## Exercise prompt
Beginning with the opening line, restate the following material exactly, up through the line that contains "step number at".

- - - - -

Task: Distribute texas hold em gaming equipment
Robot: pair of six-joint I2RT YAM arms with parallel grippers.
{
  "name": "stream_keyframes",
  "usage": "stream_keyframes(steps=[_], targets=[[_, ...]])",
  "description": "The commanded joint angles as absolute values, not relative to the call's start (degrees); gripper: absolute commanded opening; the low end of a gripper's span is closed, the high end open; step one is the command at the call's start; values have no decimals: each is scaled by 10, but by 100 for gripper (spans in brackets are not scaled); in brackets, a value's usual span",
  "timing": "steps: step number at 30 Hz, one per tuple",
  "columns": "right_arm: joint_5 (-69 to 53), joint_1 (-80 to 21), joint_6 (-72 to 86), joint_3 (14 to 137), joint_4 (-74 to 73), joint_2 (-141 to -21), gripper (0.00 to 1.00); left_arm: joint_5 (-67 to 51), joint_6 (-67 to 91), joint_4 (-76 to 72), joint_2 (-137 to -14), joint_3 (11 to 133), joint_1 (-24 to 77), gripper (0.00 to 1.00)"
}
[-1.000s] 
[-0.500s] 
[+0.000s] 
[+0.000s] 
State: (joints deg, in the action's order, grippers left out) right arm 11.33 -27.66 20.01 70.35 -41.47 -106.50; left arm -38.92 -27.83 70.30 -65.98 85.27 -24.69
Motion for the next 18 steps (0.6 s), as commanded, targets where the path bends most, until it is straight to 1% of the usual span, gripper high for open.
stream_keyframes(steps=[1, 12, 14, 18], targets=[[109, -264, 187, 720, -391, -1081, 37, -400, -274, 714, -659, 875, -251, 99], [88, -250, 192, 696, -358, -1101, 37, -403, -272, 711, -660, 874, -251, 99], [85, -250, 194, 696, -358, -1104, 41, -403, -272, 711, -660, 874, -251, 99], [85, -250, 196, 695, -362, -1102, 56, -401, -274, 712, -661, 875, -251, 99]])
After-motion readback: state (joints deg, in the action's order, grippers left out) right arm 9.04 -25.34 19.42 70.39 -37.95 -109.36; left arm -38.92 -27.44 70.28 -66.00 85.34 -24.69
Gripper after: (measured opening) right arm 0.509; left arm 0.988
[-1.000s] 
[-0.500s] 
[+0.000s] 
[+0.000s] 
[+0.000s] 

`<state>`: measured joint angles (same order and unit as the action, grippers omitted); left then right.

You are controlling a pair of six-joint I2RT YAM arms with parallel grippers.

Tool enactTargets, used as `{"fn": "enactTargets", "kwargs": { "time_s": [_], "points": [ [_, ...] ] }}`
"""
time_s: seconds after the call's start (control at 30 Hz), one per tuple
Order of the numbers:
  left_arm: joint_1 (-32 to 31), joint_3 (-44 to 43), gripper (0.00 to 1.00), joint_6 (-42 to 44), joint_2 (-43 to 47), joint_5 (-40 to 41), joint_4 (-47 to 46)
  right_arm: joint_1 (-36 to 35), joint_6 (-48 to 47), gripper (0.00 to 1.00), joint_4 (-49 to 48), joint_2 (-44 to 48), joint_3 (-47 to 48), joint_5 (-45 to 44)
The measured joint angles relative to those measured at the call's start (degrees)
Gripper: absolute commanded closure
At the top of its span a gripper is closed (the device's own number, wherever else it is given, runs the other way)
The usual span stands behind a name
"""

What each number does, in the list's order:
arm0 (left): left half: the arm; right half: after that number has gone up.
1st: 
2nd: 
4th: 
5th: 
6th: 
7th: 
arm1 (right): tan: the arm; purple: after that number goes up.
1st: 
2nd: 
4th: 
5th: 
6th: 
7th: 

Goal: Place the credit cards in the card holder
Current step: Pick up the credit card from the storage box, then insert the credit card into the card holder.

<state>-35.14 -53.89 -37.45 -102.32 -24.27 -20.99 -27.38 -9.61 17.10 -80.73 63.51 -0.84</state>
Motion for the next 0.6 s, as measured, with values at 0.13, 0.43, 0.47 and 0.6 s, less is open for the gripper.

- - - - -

## Output of the task
Task: Distribute texas hold em gaming equipment
Robot: pair of six-joint I2RT YAM arms with parallel grippers.
{
  "name": "stream_keyframes",
  "usage": "stream_keyframes(steps=[_], targets=[[_, ...]])",
  "description": "The commanded joint angles as absolute values, not relative to the call's start (degrees); gripper: absolute commanded opening; the low end of a gripper's span is closed, the high end open; step one is the command at the call's start; values have no decimals: each is scaled by 10, but by 100 for gripper (spans in brackets are not scaled); in brackets, a value's usual span",
  "timing": "steps: step number at 30 Hz, one per tuple",

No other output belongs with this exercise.